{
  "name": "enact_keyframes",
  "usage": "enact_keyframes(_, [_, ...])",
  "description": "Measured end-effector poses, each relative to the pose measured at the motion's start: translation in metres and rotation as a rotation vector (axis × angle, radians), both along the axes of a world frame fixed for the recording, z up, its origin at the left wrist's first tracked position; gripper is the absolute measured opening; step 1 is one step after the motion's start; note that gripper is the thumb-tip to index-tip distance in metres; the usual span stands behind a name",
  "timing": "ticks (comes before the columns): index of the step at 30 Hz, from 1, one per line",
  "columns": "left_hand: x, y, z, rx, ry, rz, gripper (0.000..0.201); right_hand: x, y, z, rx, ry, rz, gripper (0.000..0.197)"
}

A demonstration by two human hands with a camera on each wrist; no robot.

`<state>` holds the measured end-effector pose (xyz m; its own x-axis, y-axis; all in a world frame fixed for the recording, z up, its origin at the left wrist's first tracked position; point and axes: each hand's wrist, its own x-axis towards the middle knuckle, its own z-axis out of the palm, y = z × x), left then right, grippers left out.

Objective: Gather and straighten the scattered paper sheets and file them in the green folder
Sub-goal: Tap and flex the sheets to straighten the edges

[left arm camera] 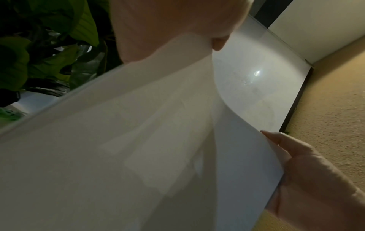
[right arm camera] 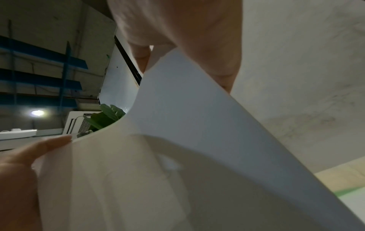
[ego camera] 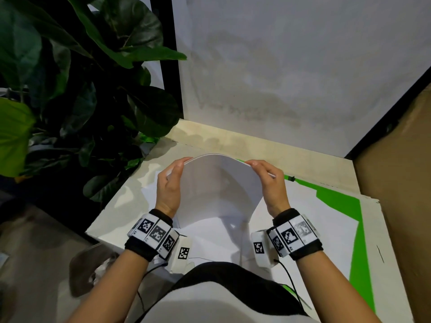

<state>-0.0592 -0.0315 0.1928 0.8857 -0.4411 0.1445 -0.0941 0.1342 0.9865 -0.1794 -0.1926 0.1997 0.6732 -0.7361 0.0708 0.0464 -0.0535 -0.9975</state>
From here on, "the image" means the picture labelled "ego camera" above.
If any black and white shirt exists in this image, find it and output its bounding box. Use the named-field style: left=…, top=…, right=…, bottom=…
left=134, top=262, right=319, bottom=323

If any person's right forearm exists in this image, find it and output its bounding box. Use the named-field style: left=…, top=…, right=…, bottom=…
left=296, top=247, right=383, bottom=323

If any brown cardboard panel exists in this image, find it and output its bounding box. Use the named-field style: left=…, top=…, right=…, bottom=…
left=353, top=85, right=431, bottom=323

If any right wristband with marker tags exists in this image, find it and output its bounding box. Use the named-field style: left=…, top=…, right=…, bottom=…
left=266, top=208, right=324, bottom=261

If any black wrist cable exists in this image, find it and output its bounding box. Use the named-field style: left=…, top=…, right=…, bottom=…
left=274, top=258, right=306, bottom=310
left=136, top=262, right=169, bottom=314

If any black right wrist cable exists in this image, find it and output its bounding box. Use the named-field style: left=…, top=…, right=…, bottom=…
left=274, top=258, right=306, bottom=310

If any person's left forearm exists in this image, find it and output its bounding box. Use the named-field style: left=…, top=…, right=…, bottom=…
left=66, top=247, right=168, bottom=323

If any curved white paper sheet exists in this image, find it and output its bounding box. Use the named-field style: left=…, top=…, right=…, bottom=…
left=172, top=153, right=277, bottom=230

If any white foam board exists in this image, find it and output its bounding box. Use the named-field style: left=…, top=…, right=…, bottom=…
left=86, top=137, right=419, bottom=323

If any white backdrop panel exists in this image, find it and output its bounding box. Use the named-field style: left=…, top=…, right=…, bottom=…
left=171, top=0, right=431, bottom=159

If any person's right hand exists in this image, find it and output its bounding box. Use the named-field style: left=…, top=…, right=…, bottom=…
left=245, top=159, right=292, bottom=218

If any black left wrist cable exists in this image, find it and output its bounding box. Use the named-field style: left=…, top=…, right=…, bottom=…
left=136, top=262, right=169, bottom=314

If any left wristband with marker tags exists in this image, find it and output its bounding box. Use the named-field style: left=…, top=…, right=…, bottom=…
left=124, top=209, right=180, bottom=262

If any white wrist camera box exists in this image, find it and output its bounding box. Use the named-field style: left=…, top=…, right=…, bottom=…
left=251, top=230, right=277, bottom=270
left=168, top=234, right=193, bottom=275

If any person's left hand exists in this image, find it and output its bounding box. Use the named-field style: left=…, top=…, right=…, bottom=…
left=155, top=157, right=193, bottom=219

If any wristband with marker tags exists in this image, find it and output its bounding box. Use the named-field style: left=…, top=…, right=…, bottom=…
left=266, top=208, right=324, bottom=261
left=124, top=209, right=180, bottom=262

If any large green leafy plant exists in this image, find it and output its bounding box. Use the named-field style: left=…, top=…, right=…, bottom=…
left=0, top=0, right=188, bottom=203

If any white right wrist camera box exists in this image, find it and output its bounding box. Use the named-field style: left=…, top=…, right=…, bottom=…
left=251, top=230, right=277, bottom=270

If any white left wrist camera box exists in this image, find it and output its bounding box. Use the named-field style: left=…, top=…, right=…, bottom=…
left=168, top=234, right=193, bottom=275

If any green mat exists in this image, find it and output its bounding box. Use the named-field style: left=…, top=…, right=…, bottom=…
left=236, top=159, right=376, bottom=314

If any flat white paper sheet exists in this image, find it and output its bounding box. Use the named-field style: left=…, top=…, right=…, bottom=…
left=153, top=185, right=360, bottom=289

□ □ □ □ □

WHAT TO WORK ON: All lines from the one holding "If any green" through the final line of the material must be set down exactly, and nothing else may be added.

TASK RESPONSE:
If any green mat exists in this image, find it and output its bounding box. Use the named-field style: left=…, top=…, right=…, bottom=…
left=236, top=159, right=376, bottom=314

If any flat white paper sheet exists in this image, find it and output its bounding box. Use the named-field style: left=…, top=…, right=…, bottom=…
left=153, top=185, right=360, bottom=289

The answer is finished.